Io per esempio non ci porterei mio figlio. Preferisco abbia come compagni di classe uno spaccato della società di oggi, con figli di operai, immigrati, etc.
 

Mary The Philips

Utente di lunga data
Intanto l'albo è territoriale di insegnanti di ruolo che hanno scelto quel territorio. Sono di ruolo perché nel territorio c'è quel bisogno per cui lavoreranno tutti. Verranno chiamati dalle scuole in base al curriculum pubblico e non, come dici anche tu, facendo scorrere una graduatoria quasi infinita e facendo in modo di chiamare possibilmente chi piace per ragioni valide o clientelari.

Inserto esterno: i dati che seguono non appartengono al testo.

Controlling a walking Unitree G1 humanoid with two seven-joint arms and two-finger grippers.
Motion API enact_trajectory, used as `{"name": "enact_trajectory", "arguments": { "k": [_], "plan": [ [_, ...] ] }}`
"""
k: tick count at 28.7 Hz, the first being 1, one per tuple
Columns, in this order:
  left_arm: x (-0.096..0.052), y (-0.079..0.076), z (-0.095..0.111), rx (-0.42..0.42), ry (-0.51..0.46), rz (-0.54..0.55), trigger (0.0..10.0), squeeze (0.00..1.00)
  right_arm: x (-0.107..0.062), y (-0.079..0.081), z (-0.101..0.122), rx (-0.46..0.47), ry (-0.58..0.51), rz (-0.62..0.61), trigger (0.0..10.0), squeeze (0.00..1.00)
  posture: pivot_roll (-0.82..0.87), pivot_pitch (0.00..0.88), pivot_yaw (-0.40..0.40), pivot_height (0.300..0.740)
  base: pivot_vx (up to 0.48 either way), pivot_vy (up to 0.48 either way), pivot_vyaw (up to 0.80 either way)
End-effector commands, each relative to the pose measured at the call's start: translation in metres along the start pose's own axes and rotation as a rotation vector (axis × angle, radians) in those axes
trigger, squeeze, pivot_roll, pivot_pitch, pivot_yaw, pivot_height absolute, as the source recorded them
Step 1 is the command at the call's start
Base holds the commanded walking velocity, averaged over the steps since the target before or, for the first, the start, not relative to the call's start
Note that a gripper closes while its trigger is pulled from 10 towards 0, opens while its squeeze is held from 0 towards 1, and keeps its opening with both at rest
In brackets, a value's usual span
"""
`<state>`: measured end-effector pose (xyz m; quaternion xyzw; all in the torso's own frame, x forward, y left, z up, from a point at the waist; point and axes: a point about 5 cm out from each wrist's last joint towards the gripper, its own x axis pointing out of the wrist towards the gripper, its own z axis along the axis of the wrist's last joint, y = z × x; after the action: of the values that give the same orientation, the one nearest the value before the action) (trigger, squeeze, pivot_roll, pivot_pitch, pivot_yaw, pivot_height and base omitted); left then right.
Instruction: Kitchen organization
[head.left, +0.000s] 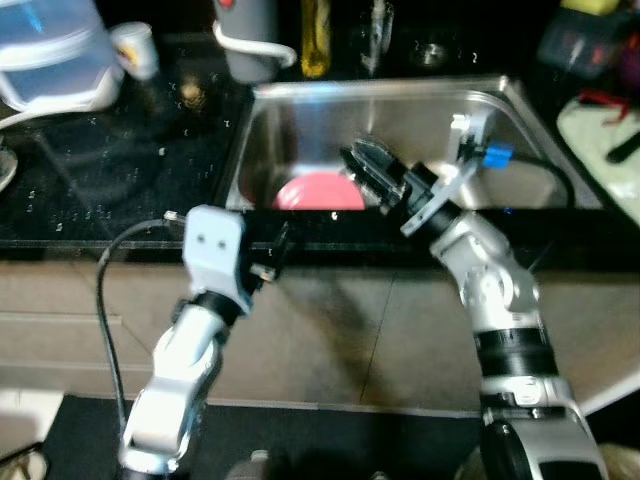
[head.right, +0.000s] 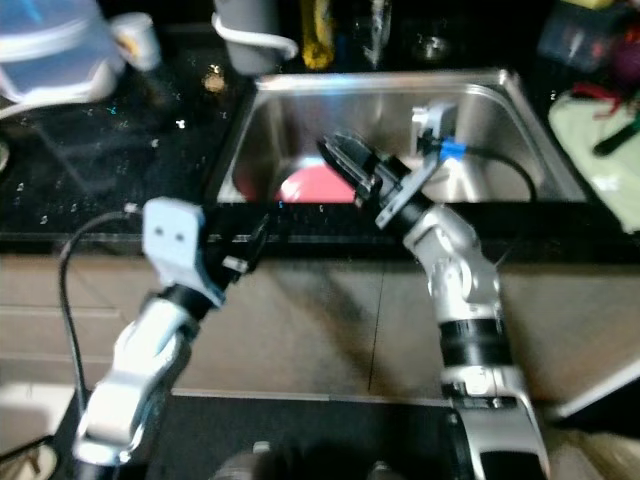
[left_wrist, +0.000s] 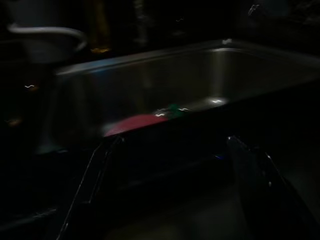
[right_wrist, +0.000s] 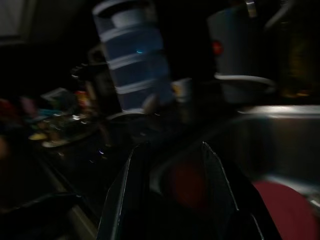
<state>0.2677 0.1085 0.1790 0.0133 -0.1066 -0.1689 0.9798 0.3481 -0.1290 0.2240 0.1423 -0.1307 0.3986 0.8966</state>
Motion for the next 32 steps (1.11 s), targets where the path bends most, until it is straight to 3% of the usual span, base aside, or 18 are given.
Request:
{"name": "enact_trajectory", "arguments": {
  "k": [1,6,10,16,32],
  "plan": [
    [-0.003,0.005,-0.007,0.017,0.032,0.010,10.0,0.00,0.002,0.005,-0.008,-0.006,0.023,0.003,10.0,0.00,0.05,0.040,-0.007,0.740,0.000,0.000,0.00],
    [-0.004,0.006,-0.011,0.017,0.039,0.004,10.0,0.00,-0.005,0.009,-0.022,0.001,0.058,-0.011,10.0,0.00,0.05,0.039,-0.005,0.740,0.000,0.000,0.00],
    [-0.006,0.005,-0.019,0.016,0.064,-0.001,10.0,0.00,-0.011,0.017,-0.032,0.006,0.087,0.038,10.0,0.00,0.04,0.045,0.000,0.740,0.000,0.000,0.80],
    [-0.009,0.007,-0.030,0.026,0.101,-0.001,10.0,0.00,-0.012,0.022,-0.040,0.024,0.099,0.017,10.0,0.00,0.04,0.048,-0.001,0.740,0.000,0.000,0.80],
    [-0.006,0.003,-0.038,0.027,0.126,-0.004,10.0,0.00,-0.001,0.033,-0.035,0.013,0.071,0.032,10.0,0.00,0.04,0.050,-0.006,0.740,0.000,0.000,0.80]
  ]
}}
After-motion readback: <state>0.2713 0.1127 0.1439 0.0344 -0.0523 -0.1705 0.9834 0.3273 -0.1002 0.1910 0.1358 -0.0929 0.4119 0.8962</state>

Il parere dei docenti nella forma di collegio, comitato, consiglio d'istituto è preventiva, con l'indicazione dei criteri e tutto con trasparenza perché criteri e curricula sono pubblici.



"Laddove c'è uno spazio che si libera - dice Renzi - o perché i docenti vanno in pensione o perchè vanno altrove, il dirigente individua dentro l'albo le persone che ritiene più adatte a quella classe, a quel collegio dei docenti, e lo fa partendo dall'albo" (cit.), non scorre la graduatoria, ma individua lui, anche previo colloquio, l'insegnante da assumere. Il parere, i criteri etc etc sono preventivi, ma chi ha l'ultima parola, quella operativa, è solo il dirigente.
 

Mary The Philips

Utente di lunga data
Ti confido un segreto:
Alla fine della prima ora di lezione di ogni insegnante ogni studente ha capito con chi ha a che fare. Io ai miei tempi lo avevo capito, oggi i miei figli anche.

Che una prima impressione relativa ad un insegnante si riveli veritiera nel tempo può anche essere (non sempre credo, sennò avremmo a che fare con i discendenti di Freud), ma da qui a dargli il potere di influenzare addirittura la retribuzione dei docenti mi pare davvero una porcata fuori dal mondo.
 

Nobody

Utente di lunga data
Che una prima impressione relativa ad un insegnante si riveli veritiera nel tempo può anche essere (non sempre credo, sennò avremmo a che fare con i discendenti di Freud), ma da qui a dargli il potere di influenzare addirittura la retribuzione dei docenti mi pare davvero una porcata fuori dal mondo.
Ovviamente una retribuzione non può essere basata su una prima impressione, ma che a fine anno un professore possa essere valutato dalla classe a me pare più che accettabile. Come e su cosa poi possa influire questa valutazione, questo sarebbe da discutere.
 

Vincent Vega

Utente armato
A me non piace questa levata di scudi.
1) i presidi sono insegnanti che hanno vinto un concorso. Dire "non mi fido" sembra un "anche io, se passo la barricata, divento inaffidabile".
2) tutti oramai sono giudicati.
3) dire "ma io non voglio essere giudicato, perché chi mi giudica potrebbe ricevere pressioni, o soffrire di antipatie" mi pare ridicolo. Vale per tutti. Vale per giudizi assai più importanti (sapere quante cause civili o processi penali potenzialmente sono influenzati dall'antipatia?o, peggio, dalle pressioni?). È pericolo insito in ogni giudizio. Anche di quello degli insegnanti sugli allievi. Ed io come farò a convincere mia figlia che il giudizio della prof và accettato, se la stessa prof non vuole essere a sua volta giudicata?

Per il resto quoto Fantastica in tutto.